IEyeNews

iLocal News Archives

The queen is back

Ny Morgan Sung From Mashable

Simone Giertz didn’t let brain surgery stop her. What’s next?

The “Queen of Sh***y Robots” won’t be stopped.

In the six months since the YouTube star and inventor had a large brain tumor that could have left her paralyzed, blind, or a completely different person removed, Simone Giertz moved her workshop out of her house, jumped back into vlogging for her nearly 1.4 million subscribers, gave a TED talk, and kickstarted an electronic calendar — all while rocking a silvery “supervillain scar” that runs down her scalp, flirting with her hairline.

“If I can’t even take off time when I’ve had fucking brain surgery,” Giertz says over a Skype call from her new, larger workshop in San Francisco. “When am I going to feel that it’s OK to take time off?”

Although she’s constantly on the move now, she still finds a slice of time every day for herself. Her desire to focus on self-care was planted before she even knew about the brain tumor (which she affectionately nicknamed Brian), but since her diagnosis, prioritizing her mental health has been a necessity.

Every morning, she checks in with herself. Brushed teeth? Check. Ate breakfast? Check. Meditated? Check. When she completes her yoga and meditation routine, centering herself for the day, she taps a dime-sized hexagon with the date on it on the “Every Day” calendar she’s created. It lights up with warm encouragement, like a gold star sticker you’d get in grade school.

“We’re adults now, so we get stars if we give them to ourselves,” she tells me when I make the comparison.
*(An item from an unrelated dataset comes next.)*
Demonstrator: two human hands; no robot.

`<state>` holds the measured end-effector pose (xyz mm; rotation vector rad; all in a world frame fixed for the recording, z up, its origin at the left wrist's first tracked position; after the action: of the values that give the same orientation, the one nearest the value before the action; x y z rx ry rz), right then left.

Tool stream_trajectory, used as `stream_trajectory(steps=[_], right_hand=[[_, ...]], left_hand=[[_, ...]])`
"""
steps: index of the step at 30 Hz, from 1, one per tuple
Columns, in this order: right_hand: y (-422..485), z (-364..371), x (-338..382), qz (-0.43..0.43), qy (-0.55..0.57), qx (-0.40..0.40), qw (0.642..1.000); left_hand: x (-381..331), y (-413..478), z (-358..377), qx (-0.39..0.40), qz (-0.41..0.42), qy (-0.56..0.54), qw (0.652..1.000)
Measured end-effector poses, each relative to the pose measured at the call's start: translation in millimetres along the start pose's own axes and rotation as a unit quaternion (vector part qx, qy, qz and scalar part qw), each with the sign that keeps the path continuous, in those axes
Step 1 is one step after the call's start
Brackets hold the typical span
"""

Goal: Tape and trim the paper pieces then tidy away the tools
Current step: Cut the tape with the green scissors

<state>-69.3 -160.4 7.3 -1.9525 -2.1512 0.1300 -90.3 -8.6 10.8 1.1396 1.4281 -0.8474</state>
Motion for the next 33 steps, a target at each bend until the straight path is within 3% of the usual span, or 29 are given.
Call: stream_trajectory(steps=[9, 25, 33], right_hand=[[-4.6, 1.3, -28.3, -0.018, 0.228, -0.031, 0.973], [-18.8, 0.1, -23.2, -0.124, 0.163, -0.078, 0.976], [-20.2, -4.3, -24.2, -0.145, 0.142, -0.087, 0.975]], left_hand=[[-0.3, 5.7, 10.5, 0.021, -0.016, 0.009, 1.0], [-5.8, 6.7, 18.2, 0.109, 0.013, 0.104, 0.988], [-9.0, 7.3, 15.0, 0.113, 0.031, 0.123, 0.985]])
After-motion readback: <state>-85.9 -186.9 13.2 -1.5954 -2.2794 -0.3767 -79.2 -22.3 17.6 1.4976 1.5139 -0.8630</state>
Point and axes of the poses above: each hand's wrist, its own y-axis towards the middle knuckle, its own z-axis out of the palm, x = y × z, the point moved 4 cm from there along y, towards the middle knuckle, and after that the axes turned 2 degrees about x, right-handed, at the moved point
The calendar, which she plans to mass produce through a Kickstarter launching this week, was the focus of her time and energy before she even knew she had a brain tumor. On the verge of burning out from her own ambition last year, Giertz realized she needed to spend more time with herself. Determined not to make yet another New Year’s resolution that she wouldn’t stick with, Giertz decided to set a goal for herself: 10 minutes of meditation and 10 minutes of yoga every day. For each day she completes a meditation and yoga session, one of the 365 hexagons lights up, giving her a sense of tangible affirmation for maintaining a healthy habit.

“A lot of people make the mistake of setting the bar too high,” she says, pointing out how easy it is to go to the gym for two hours on the first day, skip the second, and then stop going completely because you’ve given up “and it’s already summer.” To build a routine, she reasons, “you have to make sure that you set the bar low enough that it’s something you can do on even the most chaotic of days.”

She made the announcement in April.

In a video simply titled, “I have a brain tumor,” Giertz darkly joked, “I just want to warn you, things are going to get pretty ugly. Not because I’m gonna show you scans of a gnarly looking tumor, but because I’m an ugly crier.”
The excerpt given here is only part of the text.